Friday, February 17, 2012

Being Like Europe?

The lines of difference between social-democratic Europe and the capitalist America were never as strong as our caricatures made them seem. But watching the direction that Germany is driving Europe, I wonder how soon conservatives will be wishing we were more like Europe. I was a bit surprised to read of an Italian politician saying this about the Euro, in the context of a country's inability to devalue to gain competitiveness.
The common currency prevents politicians from fantasizing that they can devalue—and inflate—their way to prosperity. Instead, as Italy's new prime minister, Mario Monti, put it, growth "will have to come from structural reforms or supply-side measures."
Structural reforms that took place in Germany after the unification with the East have put on a path to long term health and low unemployment. Despite suffering an economic downturn in 2008, like the rest of the world, Germany's unemployment rate stands today at 5.5%. From Der Spiegel:
One of the triggers was the reform that combined unemployment assistance and welfare payments into a new entity known as Unemployment Benefits II. "The incentives to work have increased, especially for the qualified unemployed," says Dennis Snower, president of the Kiel Institute for the World Economy (IFO).
As described in ThinkProgress:

Specifically, the government took a fresh look at people who had not worked in years to determine who could and couldn’t work. The able and healthy were matched with potential employers. If they took a low-paying job, which was often the case, they would still receive a small portion of their benefits for a time.

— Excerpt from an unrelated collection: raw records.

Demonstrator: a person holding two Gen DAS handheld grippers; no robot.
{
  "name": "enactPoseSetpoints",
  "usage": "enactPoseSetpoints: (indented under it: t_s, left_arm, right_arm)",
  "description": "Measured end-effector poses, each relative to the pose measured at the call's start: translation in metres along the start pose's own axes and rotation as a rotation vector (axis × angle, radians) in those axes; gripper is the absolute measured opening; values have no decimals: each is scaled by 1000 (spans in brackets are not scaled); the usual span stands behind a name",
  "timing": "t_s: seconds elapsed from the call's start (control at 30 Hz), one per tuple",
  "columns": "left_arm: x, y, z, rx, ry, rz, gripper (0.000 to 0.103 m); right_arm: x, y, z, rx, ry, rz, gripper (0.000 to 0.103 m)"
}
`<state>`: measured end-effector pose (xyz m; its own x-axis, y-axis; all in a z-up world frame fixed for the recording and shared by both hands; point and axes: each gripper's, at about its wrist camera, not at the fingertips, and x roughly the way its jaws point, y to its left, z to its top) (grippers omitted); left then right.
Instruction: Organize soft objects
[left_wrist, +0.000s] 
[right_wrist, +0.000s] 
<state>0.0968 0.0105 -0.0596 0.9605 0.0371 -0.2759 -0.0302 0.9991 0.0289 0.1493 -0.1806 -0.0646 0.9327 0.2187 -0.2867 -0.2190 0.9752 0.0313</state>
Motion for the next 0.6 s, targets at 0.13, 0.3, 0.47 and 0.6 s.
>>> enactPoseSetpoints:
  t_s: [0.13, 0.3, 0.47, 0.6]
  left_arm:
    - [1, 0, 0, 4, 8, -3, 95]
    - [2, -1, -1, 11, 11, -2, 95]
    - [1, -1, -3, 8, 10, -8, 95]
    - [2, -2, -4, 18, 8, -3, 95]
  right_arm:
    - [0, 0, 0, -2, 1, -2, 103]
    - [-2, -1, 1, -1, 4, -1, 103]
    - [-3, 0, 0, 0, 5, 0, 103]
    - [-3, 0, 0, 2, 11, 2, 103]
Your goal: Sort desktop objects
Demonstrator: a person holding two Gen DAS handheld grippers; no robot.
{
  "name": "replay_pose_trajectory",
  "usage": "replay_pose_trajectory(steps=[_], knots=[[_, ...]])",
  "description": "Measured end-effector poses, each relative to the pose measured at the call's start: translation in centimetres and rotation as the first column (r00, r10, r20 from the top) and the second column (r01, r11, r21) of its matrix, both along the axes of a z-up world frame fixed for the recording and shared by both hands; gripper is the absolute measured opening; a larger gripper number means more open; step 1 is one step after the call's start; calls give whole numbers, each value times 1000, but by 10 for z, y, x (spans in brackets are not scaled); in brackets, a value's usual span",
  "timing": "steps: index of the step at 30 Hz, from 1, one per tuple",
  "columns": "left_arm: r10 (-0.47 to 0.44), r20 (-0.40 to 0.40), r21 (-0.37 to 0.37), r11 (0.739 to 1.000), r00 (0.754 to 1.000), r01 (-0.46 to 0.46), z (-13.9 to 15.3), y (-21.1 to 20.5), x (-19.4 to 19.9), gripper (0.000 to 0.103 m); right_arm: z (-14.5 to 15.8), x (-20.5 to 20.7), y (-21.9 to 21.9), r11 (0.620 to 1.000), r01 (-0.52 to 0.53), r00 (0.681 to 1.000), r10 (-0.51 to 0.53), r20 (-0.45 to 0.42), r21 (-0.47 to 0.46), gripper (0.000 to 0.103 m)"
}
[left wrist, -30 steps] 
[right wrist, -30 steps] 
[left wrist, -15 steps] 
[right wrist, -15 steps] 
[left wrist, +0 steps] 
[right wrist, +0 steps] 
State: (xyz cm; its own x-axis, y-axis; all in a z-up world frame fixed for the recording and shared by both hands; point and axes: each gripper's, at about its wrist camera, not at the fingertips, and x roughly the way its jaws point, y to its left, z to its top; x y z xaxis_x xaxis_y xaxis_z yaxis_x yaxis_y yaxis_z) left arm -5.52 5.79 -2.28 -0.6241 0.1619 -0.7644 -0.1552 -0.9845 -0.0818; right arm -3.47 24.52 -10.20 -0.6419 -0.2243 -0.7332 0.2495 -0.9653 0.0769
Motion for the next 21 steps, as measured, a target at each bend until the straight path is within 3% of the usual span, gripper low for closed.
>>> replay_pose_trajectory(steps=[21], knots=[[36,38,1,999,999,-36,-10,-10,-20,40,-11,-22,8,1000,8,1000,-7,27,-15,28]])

If they refused to work, their benefits were reduced anyway.

“The incentives to take up work were strengthened,” says Felix H├╝fner of the Organization for Economic Co-operation and Development, “and also the sanctions were strengthened.” Sure enough, the reforms have nudged more people back into the labor force — and work tends to beget more work, as people develop skills and have more money to spend.


Also, as part of Germany's "Agenda 2010" program, passed in 2003, strict protection for workers long serving in jobs was also removed.

I am not saying that Germany is now less protective in terms of preventing workers from being fired than the U.S., but the reforms show that increased labor market flexibility and limiting unemployment compensation pays off. That 5.5% unemployment rate is looking good to me.

Picture is of the city of Dortmund, North Rhine-Westphalia.